What I didn’t know that week was that I was creating an experience for all of us that was profound. After we got home, I kept reading. One chapter each night. The questions came, sincere and silly alike. ”Is there actually such a thing as an asylum for orphans?” “Why does Anne hate her red hair so much?” “What is raspberry cordial and can we have some?” and, “Did Anne whack Gilbert on the head because she actually likes him?” Together, we laughed when Anne accidentally dyed her hair green, gasped as she took the dare and walked the ridgepole, and cried (and cried some more) when they lost Matthew.
I could see the story taking root as I watched the language of Anne Shirley creep into my kids’ conversation. Known for her theatrical way of seeing the world, Anne often renamed ordinary things, in order to better reflect their beauty. Barry’s Pond became, “The Lake of Shining Waters,” and The Avenue became, “The White Way of Delight.” As we took our weekly drive to church, I heard our kids recognizing the beauty around them and renaming parts of our town. The orchard became, “The Trees of Infinite Beauty,” and the rambling old farm house became, “The House of Awesome Wonders.” My oldest daughter, Lucy, who is probably the closest in personality to the ever-dramatic Anne Shirley, was often heard saying things like, “I just couldn’t bear it if I had to clean my room today!”
So I knew my older kids were engaged, but I wondered about my youngest, Lily. She was only four at the time and I wasn’t sure how much she was absorbing. After we finished the book, we had an ANNE OF GREEN GABLES party, where we made homemade raspberry cordial and old-fashioned biscuits, and watched the movie. As we watched, Lily played quietly in the corner of the room. At one point near the end of the movie, she came over and tapped me on the shoulder. “That wasn’t right, Mommy.” I honestly had no idea what she was talking about. “In the book,” Lily continued, “Diana is the one who tells Anne she came in first place, NOT Gilbert.” I took a moment to try and remember, but it was only seconds before the other kids chimed in, “Hey! Yeah, that’s right, it was Diana!” I was floored. Yup, sure enough, little 4-year-old Lily had it right. I guess she was listening after all.
And this is the part where I suppose I could spout some statistics…tell you how kids will become so much smarter and more successful in life if you read to them. And while I am sure all of that is true, what I really want to encourage us to do is this:
Take the time to invest in the experience of story.

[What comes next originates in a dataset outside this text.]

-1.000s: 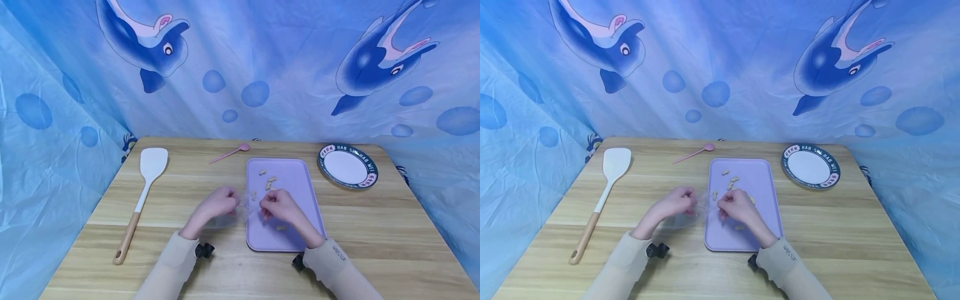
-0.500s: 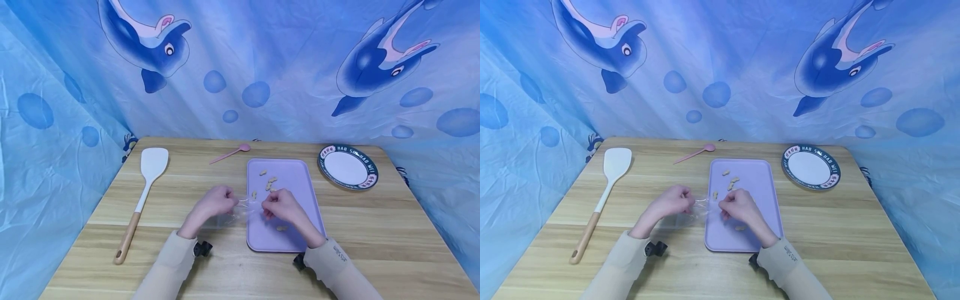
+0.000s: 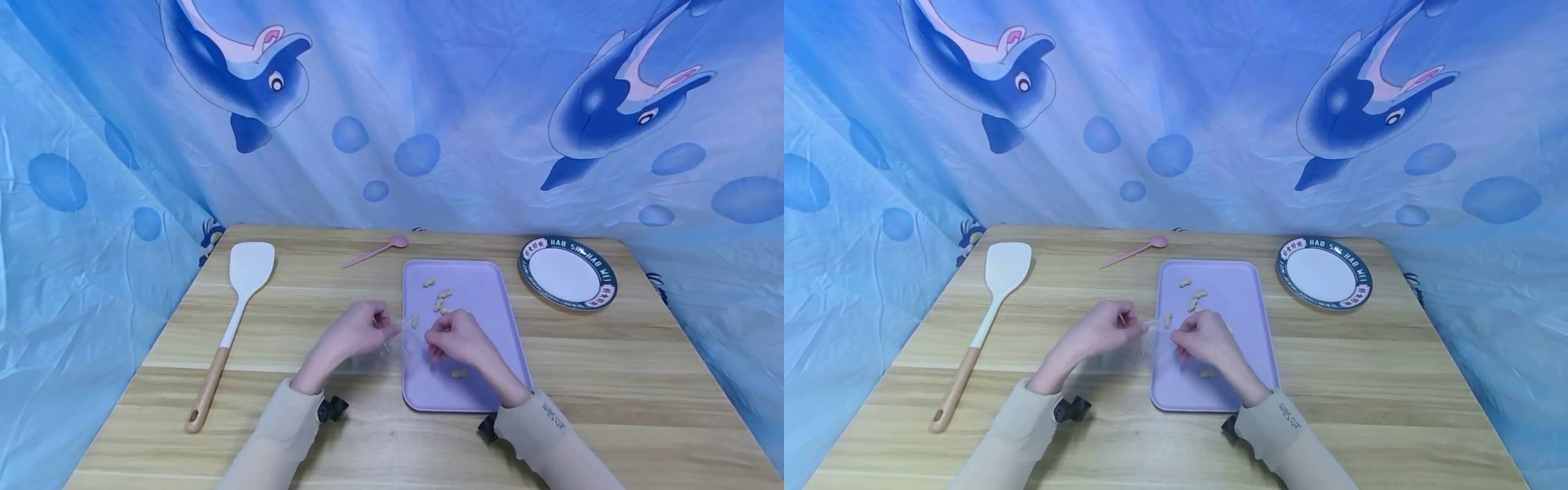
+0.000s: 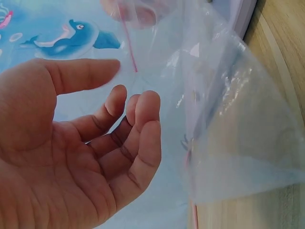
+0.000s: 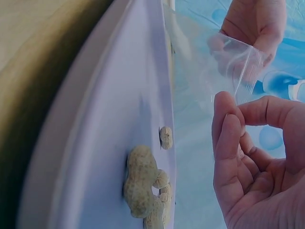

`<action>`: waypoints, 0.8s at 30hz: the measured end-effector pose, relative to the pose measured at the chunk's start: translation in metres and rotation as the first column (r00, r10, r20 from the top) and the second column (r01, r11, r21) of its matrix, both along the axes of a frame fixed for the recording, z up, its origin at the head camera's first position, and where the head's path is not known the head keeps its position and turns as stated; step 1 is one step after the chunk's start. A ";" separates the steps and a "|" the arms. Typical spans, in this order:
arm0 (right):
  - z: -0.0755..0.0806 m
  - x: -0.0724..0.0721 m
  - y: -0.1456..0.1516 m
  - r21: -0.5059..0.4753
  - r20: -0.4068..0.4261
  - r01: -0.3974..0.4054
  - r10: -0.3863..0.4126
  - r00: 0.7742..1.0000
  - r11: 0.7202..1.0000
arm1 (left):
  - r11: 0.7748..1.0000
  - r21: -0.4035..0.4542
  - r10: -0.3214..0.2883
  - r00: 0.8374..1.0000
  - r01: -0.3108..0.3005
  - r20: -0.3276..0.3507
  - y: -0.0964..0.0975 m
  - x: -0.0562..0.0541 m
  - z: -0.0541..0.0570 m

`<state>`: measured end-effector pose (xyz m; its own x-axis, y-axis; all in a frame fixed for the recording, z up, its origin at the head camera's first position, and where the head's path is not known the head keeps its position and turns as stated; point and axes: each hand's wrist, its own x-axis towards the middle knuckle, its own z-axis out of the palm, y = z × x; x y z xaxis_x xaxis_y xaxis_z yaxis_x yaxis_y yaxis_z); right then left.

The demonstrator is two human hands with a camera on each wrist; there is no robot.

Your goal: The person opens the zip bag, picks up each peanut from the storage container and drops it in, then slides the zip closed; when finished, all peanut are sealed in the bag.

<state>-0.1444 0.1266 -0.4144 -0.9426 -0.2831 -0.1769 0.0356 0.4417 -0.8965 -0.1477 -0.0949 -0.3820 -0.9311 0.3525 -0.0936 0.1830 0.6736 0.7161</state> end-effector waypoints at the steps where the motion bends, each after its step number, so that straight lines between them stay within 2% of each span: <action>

Life moves so fast, and we are so tired, and sometimes it is all we can do to keep our eyes open long enough to plop dinner down on the table and chuck our kids into bed. (who has the energy for all that bathing and brushing stuff?) I get that. But I find for me, it is especially on those days that I have snapped or sighed at my kids one too many times that I need to be with them in this way. All it takes is one giggle in the dark over a clever line or one gasp at the end of a chapter to remind me that all is well in my world.
Since reading Anne, we have read Charlie and the Chocolate Factory, The Penderwicks, and Mrs. Frisbee and the Rats of Nimh together. And it is crazy to see how these stories have infiltrated our family. Our kids can be heard calling meetings to order with “Dixon Family Honor,” declaring their macaroni and cheese as delicious as a snozzberry, or nicknaming the stray cat down the street, “Dragon.” Choose something that you loved as a child and share it with your kids. And together, you will be creating your own stories; ones that perhaps their future kids will ask to hear over and over again.